CVE-2019-16920

Name of the Vulnerable Software and Affected Versions D-Link DIR-655C versions D-Link DIR-866L versions D-Link DIR-652 versions D-Link DHP-1565 versions D-Link DIR-855L versions D-Link DAP-1533 versions D-Link DIR-862L versions D-Link DIR-615 versions D-Link DIR-835 versions D-Link DIR-825 versions

Description Unauthenticated remote code execution occurs in D-Link products. The issue occurs when an attacker sends an arbitrary input to a "PingTest" device common gateway interface that could lead to command injection. An attacker who successfully triggers the command injection could achieve full system compromise. This is done by sending a specially crafted HTTP POST request through PingTest.

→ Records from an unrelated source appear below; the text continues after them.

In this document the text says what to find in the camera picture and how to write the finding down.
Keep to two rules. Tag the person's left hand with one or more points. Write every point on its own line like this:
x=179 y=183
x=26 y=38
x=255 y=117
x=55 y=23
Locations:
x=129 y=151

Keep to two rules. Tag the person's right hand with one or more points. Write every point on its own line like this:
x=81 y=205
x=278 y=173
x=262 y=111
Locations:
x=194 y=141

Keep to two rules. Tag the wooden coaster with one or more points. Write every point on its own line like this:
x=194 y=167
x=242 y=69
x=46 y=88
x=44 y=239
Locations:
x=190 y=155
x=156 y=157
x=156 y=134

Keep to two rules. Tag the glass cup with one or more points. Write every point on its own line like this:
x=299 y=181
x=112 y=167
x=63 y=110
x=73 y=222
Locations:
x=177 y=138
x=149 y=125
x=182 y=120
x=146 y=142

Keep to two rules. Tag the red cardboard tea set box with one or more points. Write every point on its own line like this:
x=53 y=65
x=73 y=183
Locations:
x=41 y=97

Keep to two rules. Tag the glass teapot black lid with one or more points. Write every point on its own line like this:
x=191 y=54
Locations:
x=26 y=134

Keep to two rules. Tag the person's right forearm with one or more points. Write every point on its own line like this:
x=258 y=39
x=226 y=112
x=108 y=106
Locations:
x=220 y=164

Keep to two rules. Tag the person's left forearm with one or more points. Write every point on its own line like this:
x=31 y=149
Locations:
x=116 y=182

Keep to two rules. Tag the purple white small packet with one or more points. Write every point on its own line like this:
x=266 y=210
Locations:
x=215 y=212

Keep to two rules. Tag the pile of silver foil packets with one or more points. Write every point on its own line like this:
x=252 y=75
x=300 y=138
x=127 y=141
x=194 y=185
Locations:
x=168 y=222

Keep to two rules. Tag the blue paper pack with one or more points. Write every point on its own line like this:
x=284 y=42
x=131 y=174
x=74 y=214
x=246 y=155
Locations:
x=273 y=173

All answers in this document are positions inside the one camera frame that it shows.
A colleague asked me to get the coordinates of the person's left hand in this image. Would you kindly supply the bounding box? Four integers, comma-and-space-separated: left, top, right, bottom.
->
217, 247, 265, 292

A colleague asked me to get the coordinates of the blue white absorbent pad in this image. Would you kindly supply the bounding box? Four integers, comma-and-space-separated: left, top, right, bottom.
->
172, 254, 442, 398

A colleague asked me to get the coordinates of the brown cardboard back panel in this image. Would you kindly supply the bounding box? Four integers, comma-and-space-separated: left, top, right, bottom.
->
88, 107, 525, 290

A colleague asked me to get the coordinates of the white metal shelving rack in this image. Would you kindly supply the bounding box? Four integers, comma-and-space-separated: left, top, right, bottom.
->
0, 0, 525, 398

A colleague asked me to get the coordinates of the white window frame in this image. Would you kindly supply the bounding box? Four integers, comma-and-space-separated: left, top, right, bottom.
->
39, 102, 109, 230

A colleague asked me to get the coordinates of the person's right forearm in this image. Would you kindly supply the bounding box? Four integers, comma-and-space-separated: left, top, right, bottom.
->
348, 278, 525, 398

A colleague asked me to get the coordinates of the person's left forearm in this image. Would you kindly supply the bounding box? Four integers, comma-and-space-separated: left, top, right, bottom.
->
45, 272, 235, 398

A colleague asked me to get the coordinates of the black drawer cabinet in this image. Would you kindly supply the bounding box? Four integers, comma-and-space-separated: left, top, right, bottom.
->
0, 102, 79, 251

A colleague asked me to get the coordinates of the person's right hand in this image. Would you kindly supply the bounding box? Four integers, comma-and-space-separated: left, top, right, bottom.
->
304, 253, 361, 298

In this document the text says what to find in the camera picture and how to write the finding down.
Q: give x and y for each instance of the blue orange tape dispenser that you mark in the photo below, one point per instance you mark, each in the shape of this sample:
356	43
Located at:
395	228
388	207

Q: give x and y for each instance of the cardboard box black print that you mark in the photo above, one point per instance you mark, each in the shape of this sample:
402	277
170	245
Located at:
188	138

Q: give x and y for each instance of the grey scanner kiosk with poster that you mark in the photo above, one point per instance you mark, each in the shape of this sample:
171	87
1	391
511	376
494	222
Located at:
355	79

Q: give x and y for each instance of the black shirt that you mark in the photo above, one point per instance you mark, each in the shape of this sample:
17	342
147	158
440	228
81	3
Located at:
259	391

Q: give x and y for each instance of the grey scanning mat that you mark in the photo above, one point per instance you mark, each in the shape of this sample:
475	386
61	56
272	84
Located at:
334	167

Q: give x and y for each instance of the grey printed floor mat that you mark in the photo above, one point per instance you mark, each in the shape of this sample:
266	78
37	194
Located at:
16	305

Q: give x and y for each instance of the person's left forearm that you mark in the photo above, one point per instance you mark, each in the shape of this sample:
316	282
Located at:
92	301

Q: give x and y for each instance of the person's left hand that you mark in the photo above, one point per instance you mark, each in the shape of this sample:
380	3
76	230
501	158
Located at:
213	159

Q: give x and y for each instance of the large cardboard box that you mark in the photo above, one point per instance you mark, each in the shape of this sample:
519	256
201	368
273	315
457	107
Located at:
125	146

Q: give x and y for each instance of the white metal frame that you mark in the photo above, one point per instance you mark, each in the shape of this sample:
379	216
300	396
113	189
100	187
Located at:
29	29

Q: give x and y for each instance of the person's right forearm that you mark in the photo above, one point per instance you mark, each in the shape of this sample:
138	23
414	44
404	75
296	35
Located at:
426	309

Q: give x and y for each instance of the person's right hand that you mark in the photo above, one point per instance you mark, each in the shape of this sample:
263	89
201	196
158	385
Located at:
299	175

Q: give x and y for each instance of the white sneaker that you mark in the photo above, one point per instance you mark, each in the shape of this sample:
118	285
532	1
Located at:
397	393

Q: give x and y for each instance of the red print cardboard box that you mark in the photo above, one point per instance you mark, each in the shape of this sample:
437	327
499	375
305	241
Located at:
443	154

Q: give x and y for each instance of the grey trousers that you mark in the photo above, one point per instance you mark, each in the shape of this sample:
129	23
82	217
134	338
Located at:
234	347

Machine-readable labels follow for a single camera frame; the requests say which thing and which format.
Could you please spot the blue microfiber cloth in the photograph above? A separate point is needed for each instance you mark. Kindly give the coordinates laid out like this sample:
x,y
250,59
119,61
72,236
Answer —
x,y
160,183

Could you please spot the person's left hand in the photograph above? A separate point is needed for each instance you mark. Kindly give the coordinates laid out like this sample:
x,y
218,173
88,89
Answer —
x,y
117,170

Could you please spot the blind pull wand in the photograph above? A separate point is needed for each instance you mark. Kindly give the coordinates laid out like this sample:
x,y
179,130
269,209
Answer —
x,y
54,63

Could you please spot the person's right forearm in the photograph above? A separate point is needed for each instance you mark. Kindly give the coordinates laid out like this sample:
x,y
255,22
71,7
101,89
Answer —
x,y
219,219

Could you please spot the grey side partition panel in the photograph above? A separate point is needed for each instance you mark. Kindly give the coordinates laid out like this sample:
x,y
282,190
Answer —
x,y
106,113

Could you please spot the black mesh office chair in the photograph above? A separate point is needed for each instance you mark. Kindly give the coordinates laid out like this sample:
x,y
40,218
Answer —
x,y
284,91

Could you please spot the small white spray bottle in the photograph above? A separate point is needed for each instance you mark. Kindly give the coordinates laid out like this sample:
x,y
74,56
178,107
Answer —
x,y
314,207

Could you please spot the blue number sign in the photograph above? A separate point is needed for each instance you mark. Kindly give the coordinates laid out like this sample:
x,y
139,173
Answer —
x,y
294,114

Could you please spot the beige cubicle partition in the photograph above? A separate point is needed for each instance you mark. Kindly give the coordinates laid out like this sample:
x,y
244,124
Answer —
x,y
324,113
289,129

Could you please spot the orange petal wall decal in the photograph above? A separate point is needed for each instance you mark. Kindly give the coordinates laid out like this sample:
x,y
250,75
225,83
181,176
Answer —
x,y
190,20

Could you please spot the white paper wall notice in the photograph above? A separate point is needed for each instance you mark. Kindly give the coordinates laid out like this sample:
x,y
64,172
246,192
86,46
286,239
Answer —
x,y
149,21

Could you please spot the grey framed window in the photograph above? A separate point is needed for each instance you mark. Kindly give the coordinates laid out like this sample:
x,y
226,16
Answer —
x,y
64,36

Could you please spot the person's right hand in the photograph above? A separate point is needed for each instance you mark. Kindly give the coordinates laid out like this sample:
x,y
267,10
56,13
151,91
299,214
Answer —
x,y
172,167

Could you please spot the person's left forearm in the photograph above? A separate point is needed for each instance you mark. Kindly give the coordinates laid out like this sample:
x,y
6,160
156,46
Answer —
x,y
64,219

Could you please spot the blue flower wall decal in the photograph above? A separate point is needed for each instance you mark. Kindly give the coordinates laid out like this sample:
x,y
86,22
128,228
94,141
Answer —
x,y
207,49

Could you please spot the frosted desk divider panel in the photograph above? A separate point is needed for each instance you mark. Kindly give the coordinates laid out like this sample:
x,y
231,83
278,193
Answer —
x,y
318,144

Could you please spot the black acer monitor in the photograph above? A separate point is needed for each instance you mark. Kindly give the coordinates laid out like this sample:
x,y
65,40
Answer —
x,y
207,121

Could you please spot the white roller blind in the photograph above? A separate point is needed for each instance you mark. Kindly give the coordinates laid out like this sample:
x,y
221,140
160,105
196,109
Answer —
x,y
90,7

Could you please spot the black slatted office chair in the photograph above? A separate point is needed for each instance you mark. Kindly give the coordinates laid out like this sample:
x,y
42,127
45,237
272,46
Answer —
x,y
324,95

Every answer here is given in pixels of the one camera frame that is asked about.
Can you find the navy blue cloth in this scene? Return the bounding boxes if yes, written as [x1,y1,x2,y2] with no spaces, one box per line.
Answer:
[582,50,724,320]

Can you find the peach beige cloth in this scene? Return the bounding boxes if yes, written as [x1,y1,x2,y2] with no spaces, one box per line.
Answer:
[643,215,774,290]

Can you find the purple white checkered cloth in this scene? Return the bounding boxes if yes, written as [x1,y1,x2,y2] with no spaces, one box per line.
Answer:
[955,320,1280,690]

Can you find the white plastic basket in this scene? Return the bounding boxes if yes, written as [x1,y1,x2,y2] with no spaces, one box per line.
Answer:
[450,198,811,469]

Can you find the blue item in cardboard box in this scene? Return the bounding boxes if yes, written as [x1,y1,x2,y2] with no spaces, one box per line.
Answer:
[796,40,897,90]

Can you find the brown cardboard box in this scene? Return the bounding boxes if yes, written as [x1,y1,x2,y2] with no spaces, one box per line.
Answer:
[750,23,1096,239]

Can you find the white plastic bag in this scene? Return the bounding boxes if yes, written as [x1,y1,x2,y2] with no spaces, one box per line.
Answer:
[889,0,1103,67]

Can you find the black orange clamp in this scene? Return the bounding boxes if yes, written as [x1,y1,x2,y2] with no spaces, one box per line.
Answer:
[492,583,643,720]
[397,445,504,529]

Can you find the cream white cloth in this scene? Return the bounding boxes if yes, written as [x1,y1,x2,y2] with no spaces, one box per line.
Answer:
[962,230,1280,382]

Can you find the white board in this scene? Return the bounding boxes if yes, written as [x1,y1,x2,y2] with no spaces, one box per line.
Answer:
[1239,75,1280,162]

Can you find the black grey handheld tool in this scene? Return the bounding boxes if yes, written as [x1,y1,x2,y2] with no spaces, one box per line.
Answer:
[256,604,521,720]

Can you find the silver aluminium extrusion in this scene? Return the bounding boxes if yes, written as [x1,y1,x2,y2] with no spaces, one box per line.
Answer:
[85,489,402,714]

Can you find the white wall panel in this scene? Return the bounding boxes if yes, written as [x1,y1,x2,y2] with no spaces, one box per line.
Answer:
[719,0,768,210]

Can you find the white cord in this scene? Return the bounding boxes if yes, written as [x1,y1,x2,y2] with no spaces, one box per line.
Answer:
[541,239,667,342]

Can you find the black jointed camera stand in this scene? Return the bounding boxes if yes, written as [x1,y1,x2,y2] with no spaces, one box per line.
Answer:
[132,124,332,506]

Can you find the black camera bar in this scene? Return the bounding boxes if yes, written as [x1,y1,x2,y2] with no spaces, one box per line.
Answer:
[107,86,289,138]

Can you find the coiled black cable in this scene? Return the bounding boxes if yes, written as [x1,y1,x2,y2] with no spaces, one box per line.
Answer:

Recommendations For D-Link DIR-655C, consider disabling the PingTest interface until a patch is available. For D-Link DIR-866L, restrict access to the PingTest handler to minimize the risk of exploitation. For D-Link DIR-652, avoid using the PingTest command until the issue is resolved. For D-Link DHP-1565, consider disabling the PingTest function until a patch is available. For D-Link DIR-855L, restrict access to the PingTest interface to minimize the risk of exploitation. For D-Link DAP-1533, avoid using the PingTest command until the issue is resolved. For D-Link DIR-862L, consider disabling the PingTest handler until a patch is available. For D-Link DIR-615, restrict access to the PingTest interface to minimize the risk of exploitation. For D-Link DIR-835, avoid using the PingTest command until the issue is resolved. For D-Link DIR-825, consider disabling the PingTest function until a patch is available. At the moment, there is no information about a newer version that contains a fix for this vulnerability.